__WORK TO COMPLETE__: Beginning with the first line of the data below, set down each line exactly through the line that contains "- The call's".
►
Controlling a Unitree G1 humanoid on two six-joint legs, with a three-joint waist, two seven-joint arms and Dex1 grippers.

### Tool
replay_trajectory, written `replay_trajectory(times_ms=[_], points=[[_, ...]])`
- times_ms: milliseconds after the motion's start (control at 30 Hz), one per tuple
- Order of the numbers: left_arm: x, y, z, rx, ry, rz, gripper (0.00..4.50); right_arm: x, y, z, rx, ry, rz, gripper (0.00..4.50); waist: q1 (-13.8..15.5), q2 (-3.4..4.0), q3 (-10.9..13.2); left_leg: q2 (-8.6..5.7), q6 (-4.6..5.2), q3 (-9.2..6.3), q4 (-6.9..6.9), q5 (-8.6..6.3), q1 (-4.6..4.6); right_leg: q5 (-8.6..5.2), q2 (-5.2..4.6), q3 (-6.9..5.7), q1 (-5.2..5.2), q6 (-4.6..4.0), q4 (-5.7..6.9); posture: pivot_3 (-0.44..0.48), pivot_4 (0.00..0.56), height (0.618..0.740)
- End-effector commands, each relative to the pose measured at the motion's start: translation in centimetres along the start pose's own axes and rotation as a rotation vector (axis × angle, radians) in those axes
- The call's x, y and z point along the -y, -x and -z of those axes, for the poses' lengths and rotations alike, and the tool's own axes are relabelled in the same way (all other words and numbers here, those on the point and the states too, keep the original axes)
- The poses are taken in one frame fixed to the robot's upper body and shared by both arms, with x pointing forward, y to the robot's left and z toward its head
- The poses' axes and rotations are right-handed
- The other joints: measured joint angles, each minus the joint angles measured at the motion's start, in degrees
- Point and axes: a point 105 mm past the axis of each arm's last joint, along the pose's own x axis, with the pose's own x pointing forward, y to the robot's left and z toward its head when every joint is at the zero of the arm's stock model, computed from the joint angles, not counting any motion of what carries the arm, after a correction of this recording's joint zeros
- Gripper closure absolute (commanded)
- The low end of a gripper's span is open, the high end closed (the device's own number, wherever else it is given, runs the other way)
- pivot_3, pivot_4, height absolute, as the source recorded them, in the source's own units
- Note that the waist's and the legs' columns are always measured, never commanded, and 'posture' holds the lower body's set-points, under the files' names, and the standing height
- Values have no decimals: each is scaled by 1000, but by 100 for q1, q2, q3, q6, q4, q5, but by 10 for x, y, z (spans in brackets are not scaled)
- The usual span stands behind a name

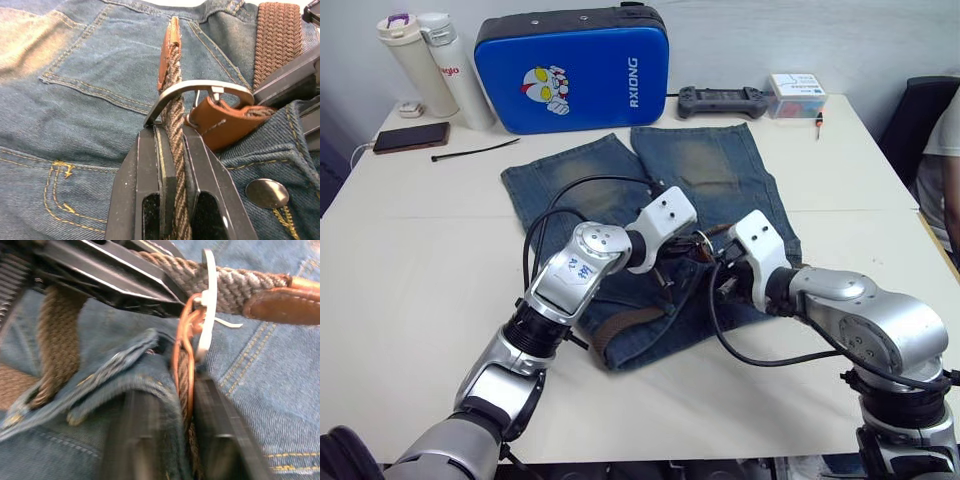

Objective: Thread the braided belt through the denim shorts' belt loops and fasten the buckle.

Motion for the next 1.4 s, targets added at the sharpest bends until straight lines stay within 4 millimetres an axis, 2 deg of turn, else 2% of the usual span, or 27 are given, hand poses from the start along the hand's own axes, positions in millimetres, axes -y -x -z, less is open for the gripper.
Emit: replay_trajectory(times_ms=[33, 167, 233, 333, 500, 600, 700, 900, 967, 1133, 1300, 1400], points=[[5, 0, -14, 49, -40, 14, 4500, 0, 21, -20, 72, 48, -60, 1772, 3, 0, 0, 0, 1, 0, 1, 0, 0, 0, 0, 0, 1, 0, -1, 0, 150, 740], [8, -1, -18, 65, -43, 23, 4500, 15, 54, -25, -4, 158, -92, 53, 26, 0, 1, -1, 11, -2, 3, -6, -3, 0, -1, -4, 4, 0, -6, 0, 150, 740], [10, -1, -20, 70, -51, 30, 4500, 30, 58, -35, 9, 226, -46, 53, 29, -1, 1, -1, 28, -5, 4, -16, -1, 0, 0, -5, 11, 0, -33, 0, 150, 740], [13, 0, -23, 79, -66, 43, 4500, 41, 53, -45, 12, 397, -21, 53, -13, 0, 1, 0, 33, -1, 4, -18, 4, 0, 1, -1, 13, 0, -32, 0, 150, 740], [15, 2, -27, 98, -84, 53, 4500, 43, 32, -43, -9, 634, -66, 53, 8, -1, 1, 2, 13, -1, 5, -7, 2, 0, 3, -3, 11, 0, -32, 0, 150, 740], [16, 2, -29, 105, -93, 56, 4500, 44, 27, -41, -25, 703, -92, 53, 14, -1, 1, 1, 9, -1, 10, -5, 0, 0, 1, -3, 12, 1, -35, 0, 150, 740], [18, 2, -32, 115, -100, 67, 4500, 46, 18, -43, -15, 777, -95, 825, 18, -1, 1, 1, 9, -2, 11, -4, 0, 1, 0, -4, 12, 1, -35, 0, 150, 740], [19, 3, -30, 112, -103, 70, 4500, 48, 12, -44, -16, 875, -99, 3777, 20, -1, 1, 1, 7, -3, 12, -4, 0, 1, 0, -4, 12, 1, -35, 0, 150, 740], [17, 4, -30, 112, -98, 67, 4500, 49, 13, -44, -13, 895, -99, 4438, 20, -1, 1, 2, 7, -3, 13, -4, 0, 1, 0, -4, 12, 1, -35, 0, 150, 740], [16, 4, -28, 106, -99, 65, 4500, 50, 15, -44, -6, 903, -107, 4438, 21, -1, 1, 1, 6, -4, 14, -3, 0, 1, 0, -5, 12, 1, -34, 0, 150, 740], [16, 4, -28, 106, -95, 62, 4500, 46, 21, -44, 7, 796, -156, 4438, 28, -1, 1, 2, 6, -4, 14, -3, 0, 1, 0, -5, 12, 1, -33, 0, 150, 740], [15, 3, -28, 106, -94, 63, 4500, 40, 28, -40, -8, 729, -204, 3474, 42, -1, 1, 2, 6, -4, 15, -3, 0, 1, 0, -5, 13, 1, -33, 0, 150, 740]])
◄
__RESPONSE__:
Controlling a Unitree G1 humanoid on two six-joint legs, with a three-joint waist, two seven-joint arms and Dex1 grippers.

### Tool
replay_trajectory, written `replay_trajectory(times_ms=[_], points=[[_, ...]])`
- times_ms: milliseconds after the motion's start (control at 30 Hz), one per tuple
- Order of the numbers: left_arm: x, y, z, rx, ry, rz, gripper (0.00..4.50); right_arm: x, y, z, rx, ry, rz, gripper (0.00..4.50); waist: q1 (-13.8..15.5), q2 (-3.4..4.0), q3 (-10.9..13.2); left_leg: q2 (-8.6..5.7), q6 (-4.6..5.2), q3 (-9.2..6.3), q4 (-6.9..6.9), q5 (-8.6..6.3), q1 (-4.6..4.6); right_leg: q5 (-8.6..5.2), q2 (-5.2..4.6), q3 (-6.9..5.7), q1 (-5.2..5.2), q6 (-4.6..4.0), q4 (-5.7..6.9); posture: pivot_3 (-0.44..0.48), pivot_4 (0.00..0.56), height (0.618..0.740)
- End-effector commands, each relative to the pose measured at the motion's start: translation in centimetres along the start pose's own axes and rotation as a rotation vector (axis × angle, radians) in those axes
- The call's x, y and z point along the -y, -x and -z of those axes, for the poses' lengths and rotations alike, and the tool's own axes are relabelled in the same way (all other words and numbers here, those on the point and the states too, keep the original axes)

This concludes the exercise.